Wordpress vs JAMstack
WordPress remains champion of content management, with power usage of approximately 35% of the internet.
In its launch in 2004, it started as a purely blogging platform. Nowadays, it’s a multi-purpose website creator, supported by a huge ecosystem of themes and plugins. It is the de facto choice for many website owners, since it’s inexpensive and easy to handle without coding knowledge.
The JAMstack alternative
The main difference between JAMstack and traditional technologies (like WordPress) is that JAMstack doesn’t rely on a server. Instead of linking to a database, and building on server requests, JAMstack sites are pre-built and serverless. A CDM (Content Distribution Network) creates and then sends out the static files. Server-like functionalities come from third-party services via APIs. To make creating a site with JAMstack easier, static web generators are algo emerging. With a SSG, like Gatsby or Hugo, a developer can quickly spin up a basic website.
Decoupled content management
JAMstack sites have lots of ways to manage content, including headless CMS (Content Management Systems). A headless CMS allows users to easily add content from an admin panel. You can send the content to the source code’s repository, or store it in a cloud platform service. This is related to the CMS type, but you can read more about it here.
A static site can get data lying in a server via an API. The management of how the data displays, depends entirely on the frontend.
The difference between JAMstack and WordPress
Let’s take a look at comparisons between the structure of a Gatsby and a WordPress site.
Benefits of a JAMstack site over WordPress
Besides being the new shiny thing in web dev, there are other reasons why JAMstack has an increasingly popular approach. For a start, it solves many pain points both to website owners and developers. These include being faster, cheaper, easier to scale and safer.
JAMstack sites load fast. You can store routing libraries that make links appear instantly, which provides an awesome user experience. Furthermore, it’s a desirable advantage when it comes to speed being so important for search engines.
The way of building and deploying sites is what makes them so fast. Rather than connections via requests to a server, they have pre-building and serving over a CDN. Traditional site builders can use CDNs too, but to store cache static content, like images and documents. It’s much faster when the whole site is served via CDN.
Hosting static files is cheap, and it’s often even free for smaller sites. Scaling is way easier, too. In traditional sites, spikes in traffic can slow down the server, or even make it crash. With a CDN, it’s easier to scale up to meet users’ demands.
Better Developer Experience
It’s convenient that the site's code is stored in a repository like Git, instead of a server. The repository keeps track of changes, and allows you to revert to previous versions. Furthermore, if other developers have to collaborate, they can pull the code from Git onto their local environment. This means that there’s no need for complex installations.

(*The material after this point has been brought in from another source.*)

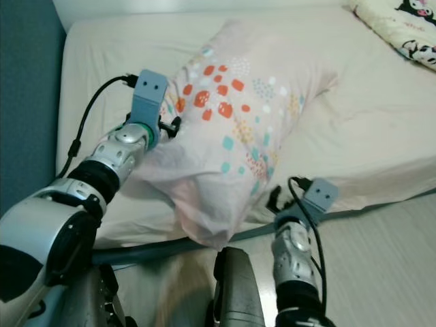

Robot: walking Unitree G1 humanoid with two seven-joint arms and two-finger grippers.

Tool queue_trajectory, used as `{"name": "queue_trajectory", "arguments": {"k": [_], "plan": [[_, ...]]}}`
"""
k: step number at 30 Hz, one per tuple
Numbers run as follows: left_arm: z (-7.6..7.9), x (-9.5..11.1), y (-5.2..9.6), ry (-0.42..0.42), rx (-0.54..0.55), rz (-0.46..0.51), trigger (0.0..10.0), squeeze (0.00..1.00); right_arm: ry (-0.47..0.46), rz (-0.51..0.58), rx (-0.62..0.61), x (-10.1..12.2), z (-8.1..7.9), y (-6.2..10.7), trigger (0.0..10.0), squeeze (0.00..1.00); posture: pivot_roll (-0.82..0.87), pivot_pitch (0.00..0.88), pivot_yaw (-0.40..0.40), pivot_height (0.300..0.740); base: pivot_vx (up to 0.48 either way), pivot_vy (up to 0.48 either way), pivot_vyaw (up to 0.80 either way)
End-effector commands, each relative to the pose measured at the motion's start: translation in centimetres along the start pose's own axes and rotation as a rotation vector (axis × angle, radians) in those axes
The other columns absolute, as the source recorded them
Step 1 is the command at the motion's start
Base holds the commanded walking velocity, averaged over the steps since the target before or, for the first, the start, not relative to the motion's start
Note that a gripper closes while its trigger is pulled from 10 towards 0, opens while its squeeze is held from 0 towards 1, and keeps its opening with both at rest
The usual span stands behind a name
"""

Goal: Clean up the room

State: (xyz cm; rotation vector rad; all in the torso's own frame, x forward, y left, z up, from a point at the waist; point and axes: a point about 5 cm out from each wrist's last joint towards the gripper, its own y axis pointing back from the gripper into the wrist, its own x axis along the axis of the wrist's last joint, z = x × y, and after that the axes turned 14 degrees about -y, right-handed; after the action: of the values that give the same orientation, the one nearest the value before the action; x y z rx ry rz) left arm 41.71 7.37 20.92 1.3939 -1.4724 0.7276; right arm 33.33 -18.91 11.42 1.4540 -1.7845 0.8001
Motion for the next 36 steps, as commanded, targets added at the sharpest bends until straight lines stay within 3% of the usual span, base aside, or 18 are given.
{"name": "queue_trajectory", "arguments": {"k": [1, 2, 3, 5, 10, 13, 14, 17, 18, 19, 21, 23, 25, 26, 30, 34, 36], "plan": [[0.6, -1.2, 0.0, 0.021, -0.018, -0.035, 10.0, 0.00, 0.000, 0.040, 0.100, 0.6, -1.4, 0.1, 10.0, 0.00, -0.12, 0.125, 0.055, 0.527, 0.000, 0.000, 0.00], [0.4, -0.7, 0.0, 0.043, -0.016, -0.013, 10.0, 0.00, -0.001, 0.104, 0.254, 1.9, -4.6, -0.2, 10.0, 0.00, -0.10, 0.130, 0.048, 0.527, 0.000, 0.000, 0.00], [0.4, -0.7, 0.0, 0.043, -0.016, -0.013, 10.0, 0.00, -0.001, 0.104, 0.254, 1.9, -4.6, -0.2, 10.0, 0.00, -0.10, 0.130, 0.048, 0.527, 0.000, 0.000, 0.00], [0.1, -0.3, 0.0, 0.054, -0.016, -0.001, 10.0, 0.00, -0.021, 0.136, 0.342, 2.8, -7.1, -0.8, 10.0, 0.00, -0.09, 0.130, 0.047, 0.527, 0.000, 0.000, 0.00], [-0.2, -0.2, 0.0, 0.056, -0.016, -0.001, 10.0, 0.00, -0.075, 0.112, 0.334, 2.8, -8.3, -2.2, 10.0, 0.00, -0.08, 0.128, 0.047, 0.527, 0.000, 0.000, 0.00], [-0.5, -0.1, 0.0, 0.060, -0.009, 0.005, 10.0, 0.00, -0.239, -0.159, 0.091, -1.0, -5.9, -4.1, 10.0, 0.00, -0.05, 0.127, 0.046, 0.527, 0.000, 0.000, 0.00], [-0.6, -0.1, 0.0, 0.059, -0.008, 0.006, 10.0, 0.00, -0.243, -0.231, 0.018, -2.1, -5.1, -4.0, 10.0, 0.00, -0.04, 0.128, 0.045, 0.527, 0.000, 0.000, 0.00], [-0.6, -0.1, 0.0, 0.057, -0.007, 0.006, 10.0, 0.00, -0.233, -0.278, -0.050, -2.8, -4.3, -3.8, 10.0, 0.00, -0.04, 0.128, 0.045, 0.527, 0.000, 0.000, 0.00], [-0.8, -0.2, 0.0, 0.059, -0.003, 0.005, 10.0, 0.00, -0.223, -0.321, -0.161, -3.7, -2.5, -3.3, 10.0, 0.00, -0.03, 0.129, 0.043, 0.527, 0.000, 0.000, 0.00], [-0.8, -0.2, 0.0, 0.059, -0.003, 0.005, 10.0, 0.00, -0.223, -0.321, -0.161, -3.7, -2.5, -3.3, 10.0, 0.00, -0.03, 0.129, 0.043, 0.527, 0.000, 0.000, 0.00], [-1.2, -0.1, 0.0, 0.079, 0.005, 0.013, 10.0, 0.00, -0.203, -0.370, -0.327, -4.6, 0.9, -2.1, 10.0, 0.00, -0.03, 0.135, 0.045, 0.527, 0.000, 0.000, 0.00], [-1.6, 0.9, 0.0, 0.125, -0.005, 0.060, 10.0, 0.00, -0.181, -0.382, -0.412, -4.8, 3.3, -1.2, 10.0, 0.00, -0.04, 0.138, 0.045, 0.527, 0.000, 0.000, 0.00], [-1.6, 0.9, 0.0, 0.125, -0.005, 0.060, 10.0, 0.00, -0.181, -0.382, -0.412, -4.8, 3.3, -1.2, 10.0, 0.00, -0.04, 0.138, 0.045, 0.527, 0.000, 0.000, 0.00], [-2.1, 3.1, 0.2, 0.228, -0.071, 0.165, 10.0, 0.00, -0.169, -0.377, -0.482, -4.7, 5.4, -0.4, 10.0, 0.00, -0.04, 0.141, 0.044, 0.527, 0.000, 0.000, 0.00], [-3.0, 5.4, 0.4, 0.316, -0.132, 0.255, 10.0, 0.00, -0.159, -0.375, -0.533, -4.7, 7.0, 0.3, 10.0, 0.00, -0.04, 0.142, 0.044, 0.527, 0.000, 0.000, 0.00], [-3.5, 6.5, 0.6, 0.319, -0.146, 0.270, 10.0, 0.00, -0.144, -0.375, -0.556, -4.8, 7.7, 0.8, 10.0, 0.00, -0.05, 0.141, 0.046, 0.527, 0.000, 0.000, 0.00], [-3.2, 6.6, 0.5, 0.263, -0.152, 0.231, 10.0, 0.00, -0.142, -0.363, -0.575, -4.6, 8.2, 0.9, 10.0, 0.00, -0.05, 0.135, 0.053, 0.527, 0.000, 0.000, 0.00]]}}
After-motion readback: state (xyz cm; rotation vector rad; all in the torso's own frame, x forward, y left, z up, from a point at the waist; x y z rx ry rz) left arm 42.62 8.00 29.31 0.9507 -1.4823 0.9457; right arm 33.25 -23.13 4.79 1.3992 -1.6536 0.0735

Since JAMstack sites don’t have dynamic interactions with a server, they are less prone to attacks. You don’t have to worry about the server or database vulnerabilities. On the other hand, WordPress sites require frequent updates to be a step forward of security vulnerabilities. If you don’t pay attention to this, your site is open to malicious attacks.
Limitations of a JAMstack site
Beyond its coolness, in many cases, JAMstack may not be the right choice for a project.
Reliance on Development
Using WordPress, you don’t need technical knowledge to make a website quickly. Most style changes can be made straight from the dashboard, through the theme editor. For extra customization, beyond what themes offer, there’s usually a plugin to fix a problem or add a function. If not, the amount of documentation in WordPress communities allows non-technical people to solve problems. With the right themes and plugins, anyone can have a professional and functioning web in the short term on WordPress.
More Static than Dynamic
JAMstack isn’t good for highly dynamic sites. This includes sites with constant updates or lots of user interactions. The JAMstack ecosystem is improving its capabilities, but it’s not quite there yet. One of the main reasons is build time. If you make a change to the site’s code or content, you’ll trigger a rebuild. With a large site, this could take up to 15 minutes. This can be annoying when making small updates or corrections.
Static hosting services typically charge based on build minutes. So, making frequent updates will quickly use up your minutes, unless you have a generous plan. Fortunately, there are ways to cache pages to help speed up build time. It’s only a problem if there’s a lot of content updated frequently.
Optimized WordPress sites can be really fast
There are a lot of guides with excellent ways of speeding WordPress sites. If you follow the rules (a CDN, a lightweight theme, image optimization) a WordPress site can be very fast.
WordPress gets a bad reputation in terms of speed, due to bad practices from some users. Sometimes, unwittingly, they build sites burdened with unnecessary plugins and large image files. Since the barrier to access is low, not everyone on WordPress has knowledge or experience with site optimization.
However, WordPress is still the best choice in many cases. This is seen when your team is mostly non-technical, and you don’t have the budget for a custom site. Good thing is that, with attention to optimization, it’s possible to achieve a fast and secure WordPress site.